What you have to do
The answer must consist of every line in the records that contains the word "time".

Given information
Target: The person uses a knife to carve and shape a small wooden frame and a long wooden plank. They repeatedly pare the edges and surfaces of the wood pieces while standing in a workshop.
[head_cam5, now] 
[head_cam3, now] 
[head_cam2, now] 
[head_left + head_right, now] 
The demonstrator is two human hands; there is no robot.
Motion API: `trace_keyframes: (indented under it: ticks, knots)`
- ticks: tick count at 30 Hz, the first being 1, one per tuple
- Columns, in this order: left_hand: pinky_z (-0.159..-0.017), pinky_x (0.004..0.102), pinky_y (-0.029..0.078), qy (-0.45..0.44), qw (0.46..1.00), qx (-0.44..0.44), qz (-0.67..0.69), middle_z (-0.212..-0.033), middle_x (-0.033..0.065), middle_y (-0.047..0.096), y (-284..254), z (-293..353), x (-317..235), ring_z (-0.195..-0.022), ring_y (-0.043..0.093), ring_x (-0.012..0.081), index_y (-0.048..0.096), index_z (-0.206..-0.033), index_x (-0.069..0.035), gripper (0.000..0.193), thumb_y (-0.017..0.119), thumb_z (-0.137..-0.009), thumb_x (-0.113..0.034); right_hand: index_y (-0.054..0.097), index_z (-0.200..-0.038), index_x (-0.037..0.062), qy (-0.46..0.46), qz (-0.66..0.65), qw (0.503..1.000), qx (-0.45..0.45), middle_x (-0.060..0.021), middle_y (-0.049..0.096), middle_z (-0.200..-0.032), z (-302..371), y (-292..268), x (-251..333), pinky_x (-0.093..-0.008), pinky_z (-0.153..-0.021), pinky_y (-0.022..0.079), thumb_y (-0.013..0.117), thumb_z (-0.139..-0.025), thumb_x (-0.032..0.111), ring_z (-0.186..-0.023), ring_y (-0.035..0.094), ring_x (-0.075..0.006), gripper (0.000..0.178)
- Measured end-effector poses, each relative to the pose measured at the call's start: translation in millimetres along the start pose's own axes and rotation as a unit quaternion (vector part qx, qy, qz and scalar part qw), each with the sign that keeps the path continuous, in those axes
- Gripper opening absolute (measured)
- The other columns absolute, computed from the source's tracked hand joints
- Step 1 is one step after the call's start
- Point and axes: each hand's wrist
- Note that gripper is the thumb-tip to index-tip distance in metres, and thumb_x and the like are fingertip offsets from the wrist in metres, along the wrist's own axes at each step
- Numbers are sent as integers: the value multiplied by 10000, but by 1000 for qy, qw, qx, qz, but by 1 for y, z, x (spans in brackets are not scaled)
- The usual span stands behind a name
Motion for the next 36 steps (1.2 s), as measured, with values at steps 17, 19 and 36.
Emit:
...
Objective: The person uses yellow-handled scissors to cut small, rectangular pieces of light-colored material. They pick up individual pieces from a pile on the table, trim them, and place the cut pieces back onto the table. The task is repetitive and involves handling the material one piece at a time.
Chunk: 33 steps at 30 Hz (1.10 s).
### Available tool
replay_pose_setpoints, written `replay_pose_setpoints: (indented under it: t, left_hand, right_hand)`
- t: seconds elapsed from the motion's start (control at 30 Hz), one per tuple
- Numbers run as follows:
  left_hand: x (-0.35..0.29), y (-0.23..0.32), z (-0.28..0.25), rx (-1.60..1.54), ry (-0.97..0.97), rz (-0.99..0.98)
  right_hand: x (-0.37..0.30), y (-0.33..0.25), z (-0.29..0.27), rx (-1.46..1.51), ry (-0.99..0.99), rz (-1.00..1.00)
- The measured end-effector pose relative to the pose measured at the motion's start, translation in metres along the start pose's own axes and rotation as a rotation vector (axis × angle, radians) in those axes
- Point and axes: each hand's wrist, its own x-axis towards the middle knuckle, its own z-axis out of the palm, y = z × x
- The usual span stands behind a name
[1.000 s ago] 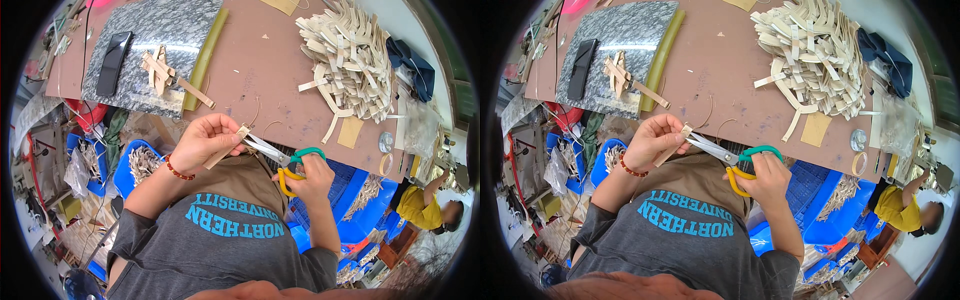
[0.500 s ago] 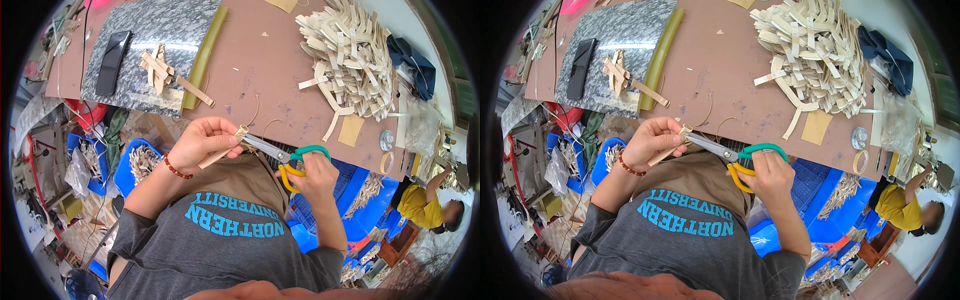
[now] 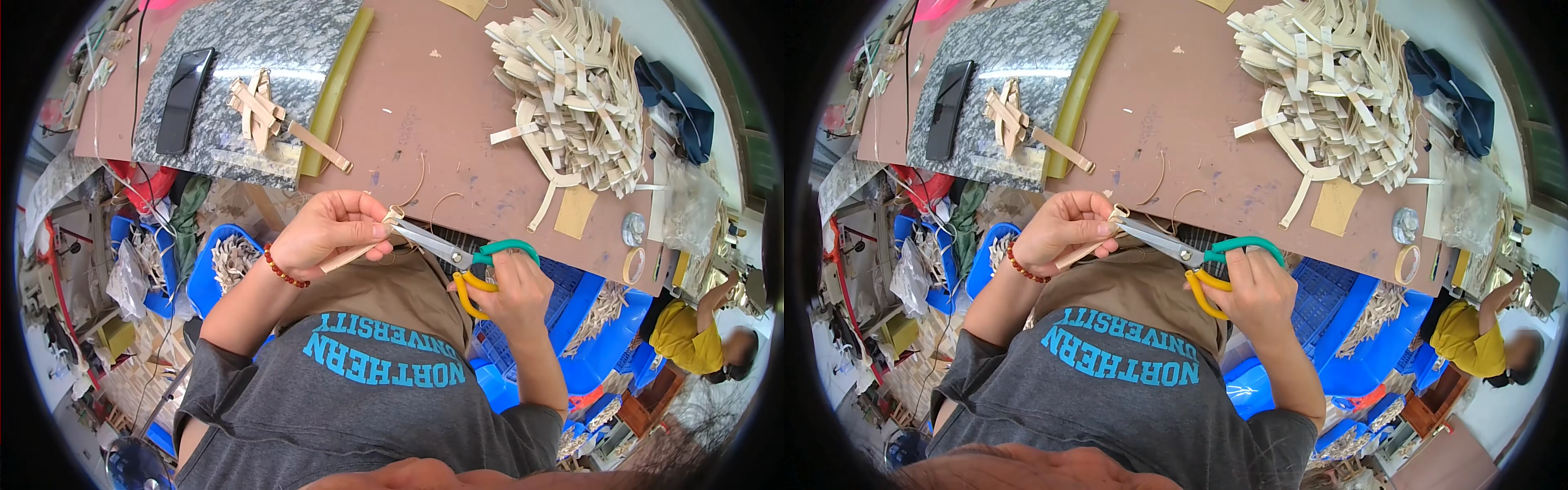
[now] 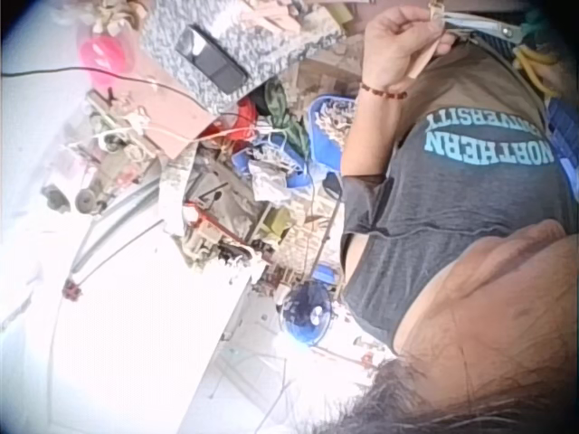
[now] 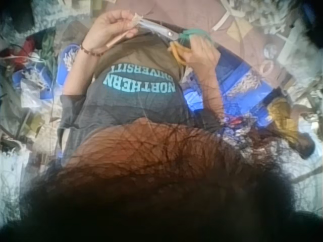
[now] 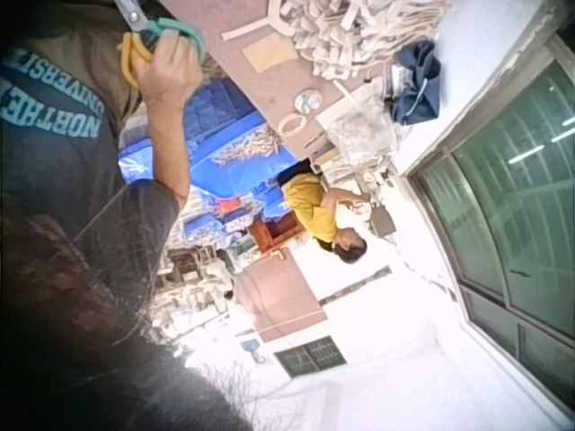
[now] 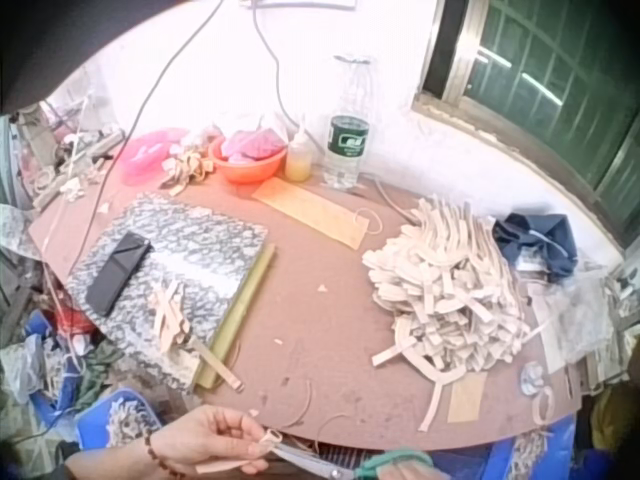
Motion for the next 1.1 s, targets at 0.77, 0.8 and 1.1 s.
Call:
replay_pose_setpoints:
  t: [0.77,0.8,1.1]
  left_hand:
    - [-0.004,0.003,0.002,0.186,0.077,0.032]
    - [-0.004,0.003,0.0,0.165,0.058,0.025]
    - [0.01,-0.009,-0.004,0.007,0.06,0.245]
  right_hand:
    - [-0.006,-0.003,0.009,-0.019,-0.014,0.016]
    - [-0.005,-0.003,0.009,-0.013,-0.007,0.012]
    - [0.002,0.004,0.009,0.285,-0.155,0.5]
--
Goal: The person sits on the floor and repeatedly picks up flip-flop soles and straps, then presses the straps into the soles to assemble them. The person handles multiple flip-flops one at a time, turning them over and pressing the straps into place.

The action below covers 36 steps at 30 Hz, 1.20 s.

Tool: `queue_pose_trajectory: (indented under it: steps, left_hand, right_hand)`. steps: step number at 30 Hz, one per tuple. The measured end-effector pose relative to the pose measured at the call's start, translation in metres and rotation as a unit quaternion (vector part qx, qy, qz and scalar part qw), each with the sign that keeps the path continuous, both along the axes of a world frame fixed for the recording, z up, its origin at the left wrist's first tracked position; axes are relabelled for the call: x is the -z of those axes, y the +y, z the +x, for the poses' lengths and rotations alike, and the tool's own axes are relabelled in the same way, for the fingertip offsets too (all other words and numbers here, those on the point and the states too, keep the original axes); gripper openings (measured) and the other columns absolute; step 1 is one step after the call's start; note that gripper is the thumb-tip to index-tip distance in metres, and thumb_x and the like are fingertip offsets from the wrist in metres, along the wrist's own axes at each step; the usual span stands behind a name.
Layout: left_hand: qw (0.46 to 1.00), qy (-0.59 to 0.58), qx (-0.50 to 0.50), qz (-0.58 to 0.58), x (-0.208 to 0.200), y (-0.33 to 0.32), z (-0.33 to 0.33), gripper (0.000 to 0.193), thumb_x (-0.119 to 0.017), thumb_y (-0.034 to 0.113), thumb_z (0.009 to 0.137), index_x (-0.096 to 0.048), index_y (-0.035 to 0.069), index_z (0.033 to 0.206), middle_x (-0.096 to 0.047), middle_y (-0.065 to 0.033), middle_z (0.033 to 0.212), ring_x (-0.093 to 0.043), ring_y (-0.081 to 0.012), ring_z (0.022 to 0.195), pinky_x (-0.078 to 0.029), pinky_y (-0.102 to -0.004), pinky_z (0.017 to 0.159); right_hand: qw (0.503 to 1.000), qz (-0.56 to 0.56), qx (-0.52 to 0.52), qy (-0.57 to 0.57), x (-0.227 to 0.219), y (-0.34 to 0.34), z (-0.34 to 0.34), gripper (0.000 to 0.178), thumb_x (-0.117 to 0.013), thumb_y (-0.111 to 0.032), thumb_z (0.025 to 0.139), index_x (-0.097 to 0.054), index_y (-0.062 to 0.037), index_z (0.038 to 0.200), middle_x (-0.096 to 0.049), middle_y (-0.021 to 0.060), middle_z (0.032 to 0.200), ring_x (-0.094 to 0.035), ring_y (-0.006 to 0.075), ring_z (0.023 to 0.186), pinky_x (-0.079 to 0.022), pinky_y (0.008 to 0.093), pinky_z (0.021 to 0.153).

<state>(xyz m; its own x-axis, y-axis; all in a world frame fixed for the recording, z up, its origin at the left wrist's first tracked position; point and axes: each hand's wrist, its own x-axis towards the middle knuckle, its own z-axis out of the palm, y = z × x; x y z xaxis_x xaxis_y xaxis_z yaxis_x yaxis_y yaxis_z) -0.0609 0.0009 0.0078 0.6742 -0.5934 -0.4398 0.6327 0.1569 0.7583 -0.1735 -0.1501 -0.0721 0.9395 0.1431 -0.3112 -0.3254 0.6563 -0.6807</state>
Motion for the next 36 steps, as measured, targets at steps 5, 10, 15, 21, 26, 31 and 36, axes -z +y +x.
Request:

Solution to this task
Objective: The person uses yellow-handled scissors to cut small, rectangular pieces of light-colored material. They pick up individual pieces from a pile on the table, trim them, and place the cut pieces back onto the table. The task is repetitive and involves handling the material one piece at a time.
Goal: The person sits on the floor and repeatedly picks up flip-flop soles and straps, then presses the straps into the soles to assemble them. The person handles multiple flip-flops one at a time, turning them over and pressing the straps into place.

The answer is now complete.